Every line from the top of the records through the line containing "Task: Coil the" should be retyped exactly; the pictures should not.

== Extracted records ==
BEGIN

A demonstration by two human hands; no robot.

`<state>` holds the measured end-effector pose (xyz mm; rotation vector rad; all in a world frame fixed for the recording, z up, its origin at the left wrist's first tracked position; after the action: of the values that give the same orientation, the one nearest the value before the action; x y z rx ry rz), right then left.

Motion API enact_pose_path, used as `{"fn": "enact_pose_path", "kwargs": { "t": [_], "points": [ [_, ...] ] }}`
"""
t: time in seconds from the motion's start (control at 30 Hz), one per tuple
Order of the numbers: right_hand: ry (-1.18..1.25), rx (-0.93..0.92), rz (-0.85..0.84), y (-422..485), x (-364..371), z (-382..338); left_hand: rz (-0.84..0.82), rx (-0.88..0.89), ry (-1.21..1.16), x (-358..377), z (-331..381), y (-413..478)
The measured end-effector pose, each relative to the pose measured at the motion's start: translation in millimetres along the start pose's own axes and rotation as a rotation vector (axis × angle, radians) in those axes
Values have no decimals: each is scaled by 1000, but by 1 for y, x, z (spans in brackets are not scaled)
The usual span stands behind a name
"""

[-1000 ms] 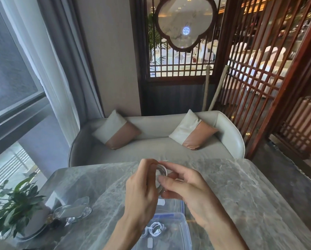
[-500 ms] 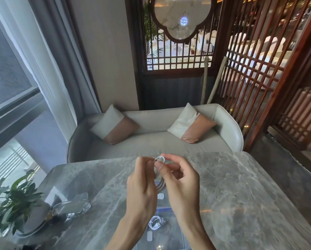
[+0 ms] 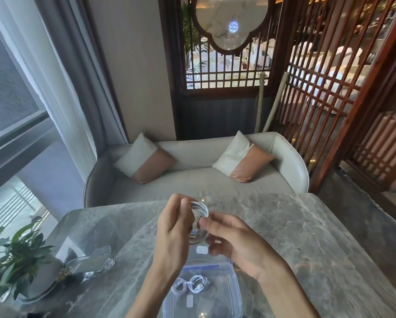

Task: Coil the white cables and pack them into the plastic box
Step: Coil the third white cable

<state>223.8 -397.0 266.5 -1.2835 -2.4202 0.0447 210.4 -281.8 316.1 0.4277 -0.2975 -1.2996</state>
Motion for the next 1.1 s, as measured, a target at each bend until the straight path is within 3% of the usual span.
{"fn": "enact_pose_path", "kwargs": {
  "t": [0.17, 0.3, 0.43, 0.53, 0.6, 0.77, 0.93, 1.1],
  "points": [
    [311, 120, -291, 2, 12, 9, 42, -96, -132, -1, -3, -2],
    [279, 40, -376, 1, 14, 8, 29, -111, -112, -2, -3, -2],
    [232, 49, -213, 4, 7, 11, 31, -170, -89, -5, -12, -1],
    [-104, -12, 85, -1, -10, 5, 75, -131, -26, -16, -14, 4],
    [-278, -78, 160, -6, -12, -2, 69, -100, -16, -19, -13, 7],
    [-432, -115, 239, -22, -25, -7, 94, -39, 20, -31, -9, 14],
    [-460, -21, 196, -34, -27, 7, 112, 32, 119, -42, -3, 24],
    [-405, -47, 208, -33, -15, 5, 127, -7, 131, -24, -5, 8]
  ]
}}
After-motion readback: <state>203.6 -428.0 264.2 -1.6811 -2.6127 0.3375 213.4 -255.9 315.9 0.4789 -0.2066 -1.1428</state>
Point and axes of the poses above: each hand's wrist, its own y-axis towards the middle knuckle, its own x-axis out of the palm, z = x × y, the point moved 8 cm from there along y, towards the middle knuckle, and after that the axes turned 5 degrees about x, right-handed, at the moved point
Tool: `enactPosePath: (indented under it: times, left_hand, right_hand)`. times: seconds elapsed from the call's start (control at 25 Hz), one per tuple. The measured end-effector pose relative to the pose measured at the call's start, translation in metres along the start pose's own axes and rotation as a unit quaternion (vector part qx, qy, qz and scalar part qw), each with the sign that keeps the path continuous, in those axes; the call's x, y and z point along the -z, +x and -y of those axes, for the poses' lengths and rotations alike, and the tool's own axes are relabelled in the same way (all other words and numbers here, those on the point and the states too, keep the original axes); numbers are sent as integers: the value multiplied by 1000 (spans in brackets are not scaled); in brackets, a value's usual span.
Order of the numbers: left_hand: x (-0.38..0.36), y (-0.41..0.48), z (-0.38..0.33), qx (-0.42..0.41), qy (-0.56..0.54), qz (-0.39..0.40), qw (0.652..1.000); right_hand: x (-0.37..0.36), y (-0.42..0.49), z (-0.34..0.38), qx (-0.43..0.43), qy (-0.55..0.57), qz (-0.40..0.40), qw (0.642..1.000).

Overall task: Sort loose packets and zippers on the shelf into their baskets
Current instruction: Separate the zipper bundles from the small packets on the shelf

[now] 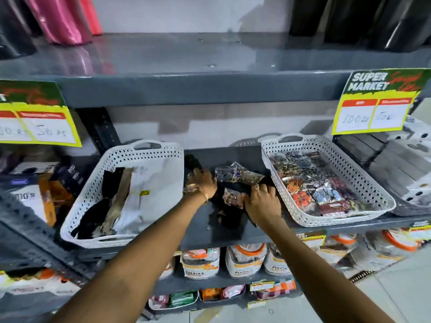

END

== Answer to the exercise ==
A demonstration by two human hands; no robot.

`<state>` holds the measured end-effector pose (xyz mm; rotation vector rad; all in a world frame fixed for the recording, z up, its origin at the left wrist's first tracked position; after the action: of the values that give the same orientation, the one nearest the value before the action; x y z rx ry rz), right then left.

Motion API enact_pose_path, used as `{"fn": "enact_pose_path", "kwargs": { "t": [_], "points": [ [_, ...] ] }}`
"""
t: time in seconds from the motion's start (control at 30 Hz), one per tuple
Order of the numbers: right_hand: ry (-1.18..1.25), rx (-0.93..0.92), rz (-0.85..0.84), y (-422..485), x (-364..371), z (-382..338); left_hand: rz (-0.84..0.82), rx (-0.88..0.89), ry (-1.21..1.16), x (-358..377), z (-331..381), y (-413..478)
The measured end-effector pose, each relative to the pose measured at the motion's start: translation in millimetres along the start pose's own axes and rotation as a rotation vector (axis × angle, radians) in those axes
Values have no decimals: each is scaled by 1000, but by 1 for y, x, z (spans in brackets are not scaled)
The usual span stands behind a name
"""

[-1000 ms] 
[-500 ms] 
[+0 ms] 

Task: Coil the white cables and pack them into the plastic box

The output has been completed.